Your instructions:
State, as a number alone, how many lines of the data contain the string "held".

Records excerpted from a collection:

────────────────────

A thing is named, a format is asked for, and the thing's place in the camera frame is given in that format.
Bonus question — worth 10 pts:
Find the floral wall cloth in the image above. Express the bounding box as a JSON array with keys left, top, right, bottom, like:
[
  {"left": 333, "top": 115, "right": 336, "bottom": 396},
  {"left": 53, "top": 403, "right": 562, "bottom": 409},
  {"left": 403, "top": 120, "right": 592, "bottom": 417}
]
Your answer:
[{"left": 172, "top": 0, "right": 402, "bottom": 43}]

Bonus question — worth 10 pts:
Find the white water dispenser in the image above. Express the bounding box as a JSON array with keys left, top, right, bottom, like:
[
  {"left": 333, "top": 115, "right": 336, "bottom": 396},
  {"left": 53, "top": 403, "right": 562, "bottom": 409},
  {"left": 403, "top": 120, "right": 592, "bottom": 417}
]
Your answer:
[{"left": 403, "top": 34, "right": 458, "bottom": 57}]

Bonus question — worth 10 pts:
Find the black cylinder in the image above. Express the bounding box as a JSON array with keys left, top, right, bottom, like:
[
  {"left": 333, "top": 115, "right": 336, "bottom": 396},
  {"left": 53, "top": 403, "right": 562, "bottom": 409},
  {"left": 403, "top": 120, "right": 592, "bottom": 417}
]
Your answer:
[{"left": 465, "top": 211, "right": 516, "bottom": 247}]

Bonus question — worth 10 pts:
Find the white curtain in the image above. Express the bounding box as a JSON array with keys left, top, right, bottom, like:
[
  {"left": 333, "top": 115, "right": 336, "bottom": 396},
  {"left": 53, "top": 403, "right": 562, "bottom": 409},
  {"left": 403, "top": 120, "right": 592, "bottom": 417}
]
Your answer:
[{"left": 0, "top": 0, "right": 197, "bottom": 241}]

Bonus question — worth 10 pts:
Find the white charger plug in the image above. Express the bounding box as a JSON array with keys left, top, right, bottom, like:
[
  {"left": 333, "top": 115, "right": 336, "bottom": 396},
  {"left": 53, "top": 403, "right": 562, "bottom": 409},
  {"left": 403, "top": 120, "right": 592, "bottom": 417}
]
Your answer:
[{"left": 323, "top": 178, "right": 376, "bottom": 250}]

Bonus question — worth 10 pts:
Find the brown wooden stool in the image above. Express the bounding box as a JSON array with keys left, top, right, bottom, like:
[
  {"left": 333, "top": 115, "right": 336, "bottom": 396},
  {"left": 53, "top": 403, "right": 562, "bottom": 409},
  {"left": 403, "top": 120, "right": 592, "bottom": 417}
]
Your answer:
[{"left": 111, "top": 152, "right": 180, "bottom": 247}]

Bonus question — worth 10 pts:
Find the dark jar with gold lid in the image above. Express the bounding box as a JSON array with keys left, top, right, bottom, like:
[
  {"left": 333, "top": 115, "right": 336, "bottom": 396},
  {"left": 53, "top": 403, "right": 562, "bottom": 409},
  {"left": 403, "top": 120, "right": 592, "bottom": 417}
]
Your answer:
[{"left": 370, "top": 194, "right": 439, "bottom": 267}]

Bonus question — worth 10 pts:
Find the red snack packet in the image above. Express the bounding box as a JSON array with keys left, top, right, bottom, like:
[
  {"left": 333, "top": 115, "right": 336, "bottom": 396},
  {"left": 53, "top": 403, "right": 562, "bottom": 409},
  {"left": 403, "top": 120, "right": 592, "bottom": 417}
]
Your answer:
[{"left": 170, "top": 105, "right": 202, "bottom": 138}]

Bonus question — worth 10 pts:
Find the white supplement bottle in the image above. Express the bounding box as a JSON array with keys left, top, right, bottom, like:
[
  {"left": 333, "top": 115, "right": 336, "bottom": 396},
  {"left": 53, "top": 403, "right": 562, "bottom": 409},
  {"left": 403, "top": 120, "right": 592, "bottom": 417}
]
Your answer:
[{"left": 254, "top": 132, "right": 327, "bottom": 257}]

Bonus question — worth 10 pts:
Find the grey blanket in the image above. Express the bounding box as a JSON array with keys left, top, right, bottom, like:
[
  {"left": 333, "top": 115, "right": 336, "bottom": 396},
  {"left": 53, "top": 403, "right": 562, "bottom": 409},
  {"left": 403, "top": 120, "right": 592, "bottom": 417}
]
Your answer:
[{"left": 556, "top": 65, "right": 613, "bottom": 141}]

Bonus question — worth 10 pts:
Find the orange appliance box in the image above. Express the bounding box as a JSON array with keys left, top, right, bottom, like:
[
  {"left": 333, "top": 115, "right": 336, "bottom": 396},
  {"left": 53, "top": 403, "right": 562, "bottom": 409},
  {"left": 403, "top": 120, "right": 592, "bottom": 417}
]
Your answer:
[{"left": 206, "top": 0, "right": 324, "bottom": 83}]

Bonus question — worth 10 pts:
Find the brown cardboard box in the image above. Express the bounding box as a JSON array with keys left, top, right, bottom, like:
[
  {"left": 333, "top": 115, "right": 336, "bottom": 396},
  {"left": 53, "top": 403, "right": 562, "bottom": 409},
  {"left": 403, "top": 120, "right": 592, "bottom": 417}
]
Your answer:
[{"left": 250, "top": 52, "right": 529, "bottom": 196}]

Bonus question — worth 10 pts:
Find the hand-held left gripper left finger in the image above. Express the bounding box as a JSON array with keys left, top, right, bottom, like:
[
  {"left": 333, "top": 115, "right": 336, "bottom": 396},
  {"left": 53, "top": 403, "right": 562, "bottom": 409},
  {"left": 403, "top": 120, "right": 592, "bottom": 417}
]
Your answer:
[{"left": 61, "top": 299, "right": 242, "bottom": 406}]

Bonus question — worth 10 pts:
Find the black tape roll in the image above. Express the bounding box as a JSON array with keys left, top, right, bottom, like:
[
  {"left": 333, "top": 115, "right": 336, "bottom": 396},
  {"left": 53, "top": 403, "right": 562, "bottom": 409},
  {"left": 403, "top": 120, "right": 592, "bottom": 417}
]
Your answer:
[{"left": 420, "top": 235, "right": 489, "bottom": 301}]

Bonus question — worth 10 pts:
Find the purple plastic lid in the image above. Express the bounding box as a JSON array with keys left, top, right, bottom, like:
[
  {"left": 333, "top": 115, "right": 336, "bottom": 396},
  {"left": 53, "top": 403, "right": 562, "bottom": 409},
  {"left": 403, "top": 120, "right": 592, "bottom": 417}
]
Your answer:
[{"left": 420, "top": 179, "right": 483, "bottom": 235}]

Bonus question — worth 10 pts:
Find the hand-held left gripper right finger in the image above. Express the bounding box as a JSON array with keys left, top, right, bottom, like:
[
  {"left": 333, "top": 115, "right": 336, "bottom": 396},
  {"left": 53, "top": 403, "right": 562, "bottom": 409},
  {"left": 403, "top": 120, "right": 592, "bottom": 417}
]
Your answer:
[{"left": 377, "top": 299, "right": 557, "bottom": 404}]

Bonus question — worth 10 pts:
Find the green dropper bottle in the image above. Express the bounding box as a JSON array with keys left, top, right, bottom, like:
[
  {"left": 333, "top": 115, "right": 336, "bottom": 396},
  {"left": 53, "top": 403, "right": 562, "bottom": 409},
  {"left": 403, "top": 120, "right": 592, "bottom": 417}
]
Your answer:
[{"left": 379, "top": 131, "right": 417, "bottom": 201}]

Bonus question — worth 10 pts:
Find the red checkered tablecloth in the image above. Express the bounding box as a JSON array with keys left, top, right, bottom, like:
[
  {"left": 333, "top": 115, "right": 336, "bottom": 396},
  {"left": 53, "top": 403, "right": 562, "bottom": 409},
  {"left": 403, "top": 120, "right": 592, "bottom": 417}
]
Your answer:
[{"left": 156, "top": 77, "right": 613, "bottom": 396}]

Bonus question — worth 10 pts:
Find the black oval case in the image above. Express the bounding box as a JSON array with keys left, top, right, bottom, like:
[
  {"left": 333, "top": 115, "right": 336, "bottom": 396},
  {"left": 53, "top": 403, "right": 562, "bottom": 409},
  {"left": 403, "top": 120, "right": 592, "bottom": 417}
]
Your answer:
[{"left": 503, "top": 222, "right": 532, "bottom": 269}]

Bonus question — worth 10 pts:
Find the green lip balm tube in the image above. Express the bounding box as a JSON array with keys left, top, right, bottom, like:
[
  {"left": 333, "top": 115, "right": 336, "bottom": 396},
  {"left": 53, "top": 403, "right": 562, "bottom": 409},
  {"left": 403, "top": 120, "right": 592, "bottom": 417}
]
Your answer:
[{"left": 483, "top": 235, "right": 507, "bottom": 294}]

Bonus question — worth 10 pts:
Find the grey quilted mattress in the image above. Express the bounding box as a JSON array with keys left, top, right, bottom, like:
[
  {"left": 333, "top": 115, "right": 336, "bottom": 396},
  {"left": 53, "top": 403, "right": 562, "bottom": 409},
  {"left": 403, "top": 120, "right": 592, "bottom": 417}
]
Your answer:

────────────────────

The completed task:
2